Collected data section start

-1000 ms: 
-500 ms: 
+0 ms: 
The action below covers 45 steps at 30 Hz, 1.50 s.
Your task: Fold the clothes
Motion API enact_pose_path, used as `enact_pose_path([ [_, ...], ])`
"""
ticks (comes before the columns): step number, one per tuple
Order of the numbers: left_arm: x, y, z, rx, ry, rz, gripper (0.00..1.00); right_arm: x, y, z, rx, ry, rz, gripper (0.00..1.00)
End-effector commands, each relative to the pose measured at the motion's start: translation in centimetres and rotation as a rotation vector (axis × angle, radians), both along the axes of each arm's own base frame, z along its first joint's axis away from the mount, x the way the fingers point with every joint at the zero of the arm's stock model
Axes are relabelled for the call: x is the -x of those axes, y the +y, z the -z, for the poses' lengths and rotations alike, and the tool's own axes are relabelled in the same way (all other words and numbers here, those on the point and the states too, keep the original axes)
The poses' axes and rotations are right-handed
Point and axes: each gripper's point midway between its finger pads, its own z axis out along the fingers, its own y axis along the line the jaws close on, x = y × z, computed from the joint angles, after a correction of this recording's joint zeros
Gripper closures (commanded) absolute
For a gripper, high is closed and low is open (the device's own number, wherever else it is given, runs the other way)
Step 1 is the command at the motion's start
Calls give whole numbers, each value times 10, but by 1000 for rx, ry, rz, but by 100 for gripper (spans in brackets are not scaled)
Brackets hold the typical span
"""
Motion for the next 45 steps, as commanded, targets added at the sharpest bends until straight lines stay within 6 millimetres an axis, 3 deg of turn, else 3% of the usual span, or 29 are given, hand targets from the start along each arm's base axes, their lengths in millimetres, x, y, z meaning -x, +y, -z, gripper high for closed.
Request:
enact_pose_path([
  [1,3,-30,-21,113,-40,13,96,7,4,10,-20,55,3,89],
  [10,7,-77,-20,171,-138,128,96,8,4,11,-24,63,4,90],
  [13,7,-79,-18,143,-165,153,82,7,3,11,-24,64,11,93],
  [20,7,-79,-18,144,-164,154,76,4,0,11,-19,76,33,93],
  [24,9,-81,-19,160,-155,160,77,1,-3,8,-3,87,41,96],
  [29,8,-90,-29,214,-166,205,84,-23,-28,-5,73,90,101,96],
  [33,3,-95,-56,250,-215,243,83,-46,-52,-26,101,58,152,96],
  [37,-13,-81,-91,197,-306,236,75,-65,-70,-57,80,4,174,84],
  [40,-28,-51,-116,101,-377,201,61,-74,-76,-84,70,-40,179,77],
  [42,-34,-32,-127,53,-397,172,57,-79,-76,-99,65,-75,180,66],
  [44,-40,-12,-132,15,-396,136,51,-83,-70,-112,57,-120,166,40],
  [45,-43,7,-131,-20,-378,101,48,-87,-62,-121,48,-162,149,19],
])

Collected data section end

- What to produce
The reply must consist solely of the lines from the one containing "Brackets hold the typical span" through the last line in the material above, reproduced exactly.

- Response box
Brackets hold the typical span
"""
Motion for the next 45 steps, as commanded, targets added at the sharpest bends until straight lines stay within 6 millimetres an axis, 3 deg of turn, else 3% of the usual span, or 29 are given, hand targets from the start along each arm's base axes, their lengths in millimetres, x, y, z meaning -x, +y, -z, gripper high for closed.
Request:
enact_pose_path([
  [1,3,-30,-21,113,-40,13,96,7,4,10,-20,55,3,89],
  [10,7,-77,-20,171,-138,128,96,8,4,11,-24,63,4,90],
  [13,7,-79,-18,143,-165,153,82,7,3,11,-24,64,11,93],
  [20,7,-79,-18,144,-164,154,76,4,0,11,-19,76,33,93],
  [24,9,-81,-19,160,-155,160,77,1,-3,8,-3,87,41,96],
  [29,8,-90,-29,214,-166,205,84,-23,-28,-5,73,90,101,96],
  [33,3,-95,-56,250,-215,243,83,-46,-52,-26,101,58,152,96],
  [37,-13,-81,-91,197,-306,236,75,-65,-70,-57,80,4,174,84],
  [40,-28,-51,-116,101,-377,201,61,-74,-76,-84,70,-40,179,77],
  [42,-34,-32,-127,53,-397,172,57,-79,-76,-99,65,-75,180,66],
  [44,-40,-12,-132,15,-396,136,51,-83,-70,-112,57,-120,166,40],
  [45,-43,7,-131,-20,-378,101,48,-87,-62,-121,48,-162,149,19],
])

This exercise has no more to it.